Final answer:
The total change in entropy (∆S total) for the expansion of two moles of an ideal gas that doubles its volume and absorbs 3.41 kJ of heat from the surroundings at 37°C is 0, because the increase in the system's entropy equals the decrease in the surroundings' entropy.
Step-by-step explanation:
The student's question is about the change in entropy (∆S total) when two moles of an ideal gas are expanded isothermally and irreversibly. Given that the expansion doubles the volume and 3.41 kJ of heat is absorbed from the surroundings at a temperature of 37°C (310 K), we use the formula for entropy change ∆S = q_rev/T for the surroundings, where q_rev is the heat absorbed reversibly and T is the absolute temperature. In an irreversible process, the entropy of the surroundings changes by ∆S_surroundings = -q_irr/T, where q_irr is the heat absorbed irreversibly.
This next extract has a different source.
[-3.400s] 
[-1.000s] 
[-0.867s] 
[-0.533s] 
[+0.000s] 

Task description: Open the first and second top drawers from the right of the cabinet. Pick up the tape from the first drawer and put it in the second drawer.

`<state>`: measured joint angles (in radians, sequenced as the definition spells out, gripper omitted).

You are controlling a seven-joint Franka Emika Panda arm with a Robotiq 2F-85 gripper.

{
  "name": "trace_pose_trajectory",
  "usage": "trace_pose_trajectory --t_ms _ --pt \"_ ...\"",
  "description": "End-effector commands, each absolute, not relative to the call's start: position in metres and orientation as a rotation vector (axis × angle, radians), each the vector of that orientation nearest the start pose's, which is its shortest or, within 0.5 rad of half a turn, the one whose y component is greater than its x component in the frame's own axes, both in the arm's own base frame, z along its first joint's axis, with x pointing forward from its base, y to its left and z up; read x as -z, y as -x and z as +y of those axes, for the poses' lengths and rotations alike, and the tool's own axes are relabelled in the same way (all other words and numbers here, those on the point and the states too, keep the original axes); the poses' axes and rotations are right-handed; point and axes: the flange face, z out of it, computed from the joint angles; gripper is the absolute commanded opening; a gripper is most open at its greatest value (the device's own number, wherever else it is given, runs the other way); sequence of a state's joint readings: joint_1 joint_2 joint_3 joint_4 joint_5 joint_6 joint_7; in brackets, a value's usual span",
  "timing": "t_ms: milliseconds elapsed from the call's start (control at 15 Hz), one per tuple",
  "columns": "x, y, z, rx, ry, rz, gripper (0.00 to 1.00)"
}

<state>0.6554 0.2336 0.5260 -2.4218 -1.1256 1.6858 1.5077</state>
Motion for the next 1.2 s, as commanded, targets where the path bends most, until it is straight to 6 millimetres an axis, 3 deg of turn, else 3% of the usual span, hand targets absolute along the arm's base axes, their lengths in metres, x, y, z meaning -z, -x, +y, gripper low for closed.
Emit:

Since 3.41 kJ (3410 J) of heat is absorbed, ∆S_surroundings = -3410 J / 310 K = -11 J/K. The entropy of the system increases, because entropy is a state function and is the same for reversible and irreversible processes. So, ∆S_system is positive and equal in magnitude to ∆S_surroundings but with opposite sign (+11 J/K). The total change in entropy is the sum of ∆S_system and ∆S_surroundings, and since they are equal in magnitude but opposite in sign, ∆S_total = ∆S_system + ∆S_surroundings = 0.